Hand out the Ratios and Frequencies Student handout. The dominant allele (P) has been bolded in several places on the handout to help visually distinguish it from the recessive allele (p). Using the Punnett squares as simple examples, walk students through the difference between genotypic and phenotypic ratios, and show them how to calculate allele frequency. They will be applying this to a later activity related to the Fugate family. Reinforce for students that this is the same process used with data from entire populations and is not restricted to simple Punnett square examples.

After the students finish the calculations, pass out The Blue People of Troublesome Creek handout. Have students use the Why-Lighting strategy to address the question: "Why did the Fugates have so many blue-skinned family members?" Students should read, and when they find something that they feel contributes to the answer, highlight that portion and write their reasoning for the highlight in the margins.

When the students are done with the article, have the class complete an I Think/We Think exercise. Students should compare what they highlighted with a partner, and then the pairs share their most important idea or ideas with the whole class.
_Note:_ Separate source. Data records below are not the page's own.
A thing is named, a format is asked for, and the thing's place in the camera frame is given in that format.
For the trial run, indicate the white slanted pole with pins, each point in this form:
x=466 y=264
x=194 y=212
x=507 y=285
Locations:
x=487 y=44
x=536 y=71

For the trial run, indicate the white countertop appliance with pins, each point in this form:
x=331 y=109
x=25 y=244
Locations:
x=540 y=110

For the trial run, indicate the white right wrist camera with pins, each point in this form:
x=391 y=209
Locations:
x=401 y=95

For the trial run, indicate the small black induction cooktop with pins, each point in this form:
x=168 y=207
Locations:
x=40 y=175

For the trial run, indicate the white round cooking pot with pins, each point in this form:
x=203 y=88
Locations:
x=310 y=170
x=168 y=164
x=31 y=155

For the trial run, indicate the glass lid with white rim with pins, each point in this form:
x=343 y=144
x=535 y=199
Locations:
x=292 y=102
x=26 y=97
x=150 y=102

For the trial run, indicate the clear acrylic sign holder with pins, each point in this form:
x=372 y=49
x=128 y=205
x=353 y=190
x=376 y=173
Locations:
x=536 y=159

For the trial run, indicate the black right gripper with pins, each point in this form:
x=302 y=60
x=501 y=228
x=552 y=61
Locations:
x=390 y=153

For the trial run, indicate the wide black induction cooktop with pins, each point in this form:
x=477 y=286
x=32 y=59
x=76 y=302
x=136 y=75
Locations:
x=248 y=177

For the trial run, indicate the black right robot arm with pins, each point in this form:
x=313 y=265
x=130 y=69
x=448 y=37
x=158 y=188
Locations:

Next, pass the Fugate Pedigree out to each student. The activity can be completed most effectively either independently or in pairs. Give them time to complete problems 1-5 before reviewing the answers with the class. Ask students to share their answers and provide justifications for the genotype questions (1-4) and have a student or two work out the allele frequency question (5) for the class. Allow students to complete question 6 independently as a formative assessment for the complexity of student understanding.


Wrap up the lesson by asking students to complete the Five Whys strategy to answer the question: "Why are so many Fugates blue?" They should use evidence from their reading and the Extend activity to support and explain each reason they identify.